EXERCISE INSTRUCTIONS :: Retype the listing exactly. Leave out the images.

COLLECTED DATA ::

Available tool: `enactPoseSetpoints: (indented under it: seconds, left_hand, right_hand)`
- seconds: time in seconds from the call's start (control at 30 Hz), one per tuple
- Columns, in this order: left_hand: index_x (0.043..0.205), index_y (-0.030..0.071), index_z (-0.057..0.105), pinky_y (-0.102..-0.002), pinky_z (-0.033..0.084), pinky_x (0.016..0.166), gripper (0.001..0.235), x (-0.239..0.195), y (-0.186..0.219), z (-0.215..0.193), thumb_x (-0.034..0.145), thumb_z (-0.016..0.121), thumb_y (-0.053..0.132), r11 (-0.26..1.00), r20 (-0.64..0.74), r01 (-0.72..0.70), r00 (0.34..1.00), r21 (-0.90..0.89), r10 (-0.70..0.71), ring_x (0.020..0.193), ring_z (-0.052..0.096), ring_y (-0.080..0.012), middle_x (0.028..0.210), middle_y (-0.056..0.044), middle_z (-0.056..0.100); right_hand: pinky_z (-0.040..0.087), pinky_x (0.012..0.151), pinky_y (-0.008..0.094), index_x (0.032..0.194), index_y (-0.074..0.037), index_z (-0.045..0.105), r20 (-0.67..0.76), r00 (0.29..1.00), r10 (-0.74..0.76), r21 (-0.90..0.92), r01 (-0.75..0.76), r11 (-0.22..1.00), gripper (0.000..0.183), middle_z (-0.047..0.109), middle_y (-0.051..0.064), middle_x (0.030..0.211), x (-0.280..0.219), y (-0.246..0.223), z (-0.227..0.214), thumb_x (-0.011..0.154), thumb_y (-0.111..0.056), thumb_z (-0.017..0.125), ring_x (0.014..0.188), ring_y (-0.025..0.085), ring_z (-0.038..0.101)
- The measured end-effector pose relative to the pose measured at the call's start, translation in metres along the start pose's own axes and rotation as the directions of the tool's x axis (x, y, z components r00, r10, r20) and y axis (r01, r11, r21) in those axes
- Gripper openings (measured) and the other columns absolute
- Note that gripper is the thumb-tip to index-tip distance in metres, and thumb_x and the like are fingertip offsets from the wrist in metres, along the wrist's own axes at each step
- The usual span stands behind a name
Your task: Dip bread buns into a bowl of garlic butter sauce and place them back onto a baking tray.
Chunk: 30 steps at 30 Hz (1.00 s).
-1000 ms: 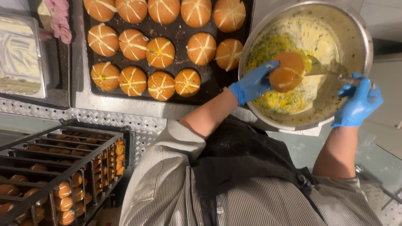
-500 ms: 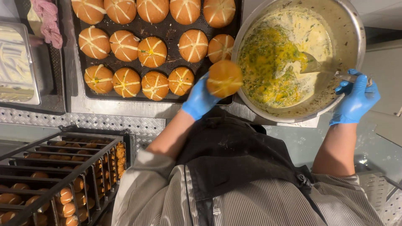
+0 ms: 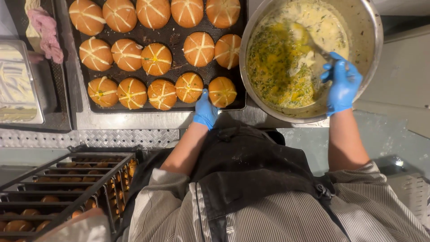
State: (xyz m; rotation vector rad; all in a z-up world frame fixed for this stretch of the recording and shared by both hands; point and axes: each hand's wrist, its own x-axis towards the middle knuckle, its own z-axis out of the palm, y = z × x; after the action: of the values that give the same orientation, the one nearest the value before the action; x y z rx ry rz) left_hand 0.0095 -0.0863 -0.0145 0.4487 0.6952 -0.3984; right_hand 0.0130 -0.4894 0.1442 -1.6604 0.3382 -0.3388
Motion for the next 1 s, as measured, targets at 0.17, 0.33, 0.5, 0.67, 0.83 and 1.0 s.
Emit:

YOUR RESPONSE ::
Available tool: `enactPoseSetpoints: (indented under it: seconds, left_hand, right_hand)`
- seconds: time in seconds from the call's start (control at 30 Hz), one per tuple
- Columns, in this order: left_hand: index_x (0.043..0.205), index_y (-0.030..0.071), index_z (-0.057..0.105), pinky_y (-0.102..-0.002), pinky_z (-0.033..0.084), pinky_x (0.016..0.166), gripper (0.001..0.235), x (-0.239..0.195), y (-0.186..0.219), z (-0.215..0.193), thumb_x (-0.034..0.145), thumb_z (-0.016..0.121), thumb_y (-0.053..0.132), r11 (-0.26..1.00), r20 (-0.64..0.74), r01 (-0.72..0.70), r00 (0.34..1.00), r21 (-0.90..0.89), r10 (-0.70..0.71), ring_x (0.020..0.193), ring_z (-0.052..0.096), ring_y (-0.080..0.012), middle_x (0.028..0.210), middle_y (-0.056..0.044), middle_z (-0.056..0.100); right_hand: pinky_z (-0.040..0.087), pinky_x (0.012..0.151), pinky_y (-0.008..0.094), index_x (0.032..0.194), index_y (-0.074..0.037), index_z (-0.045..0.105), r20 (-0.67..0.76), r00 (0.29..1.00), r10 (-0.74..0.76), r21 (-0.90..0.92), r01 (-0.75..0.76), r11 (-0.22..1.00), gripper (0.000..0.183), middle_z (-0.047..0.109), middle_y (-0.051..0.064), middle_x (0.030..0.211), x (-0.280..0.219), y (-0.246..0.223), z (-0.227..0.214), thumb_x (-0.011..0.154), thumb_y (-0.111..0.056), thumb_z (-0.017..0.125), ring_x (0.014..0.188), ring_y (-0.025..0.085), ring_z (-0.038..0.101)
- The measured end-effector pose relative to the pose measured at the call's start, translation in metres along the start pose's own axes and rotation as the directions of the tool's x axis (x, y, z components r00, r10, r20) and y axis (r01, r11, r21) in those axes
- Gripper openings (measured) and the other columns absolute
- Note that gripper is the thumb-tip to index-tip distance in metres, and thumb_x and the like are fingertip offsets from the wrist in metres, along the wrist's own axes at each step
- The usual span stands behind a name
Your task: Dip bread buns into a bowl of garlic butter sauce and place them back onto a baking tray.
Chunk: 30 steps at 30 Hz (1.00 s).
-1000 ms: 
-500 ms: 
+0 ms: 
State: (xyz m; rotation vector rad; all in a z-up world frame fixed for this stretch of the recording and shared by both hands; point and axes: each hand's wrist, its own x-axis towards the middle knuckle, its own z-axis out of the palm, y = z × x; after the action: of the values that give the same orientation, the one nearest the value before the action; x y z rx ry rz) left_hand 0.0095 -0.0863 -0.0145 0.4487 0.6952 -0.3984; right_hand 0.0130 -0.4894 0.1442 -1.6604 0.3382 -0.3388
Motion for the next 1 s, as measured, targets at 0.17, 0.33, 0.5, 0.67, 0.83 and 1.0 s.
Emit:

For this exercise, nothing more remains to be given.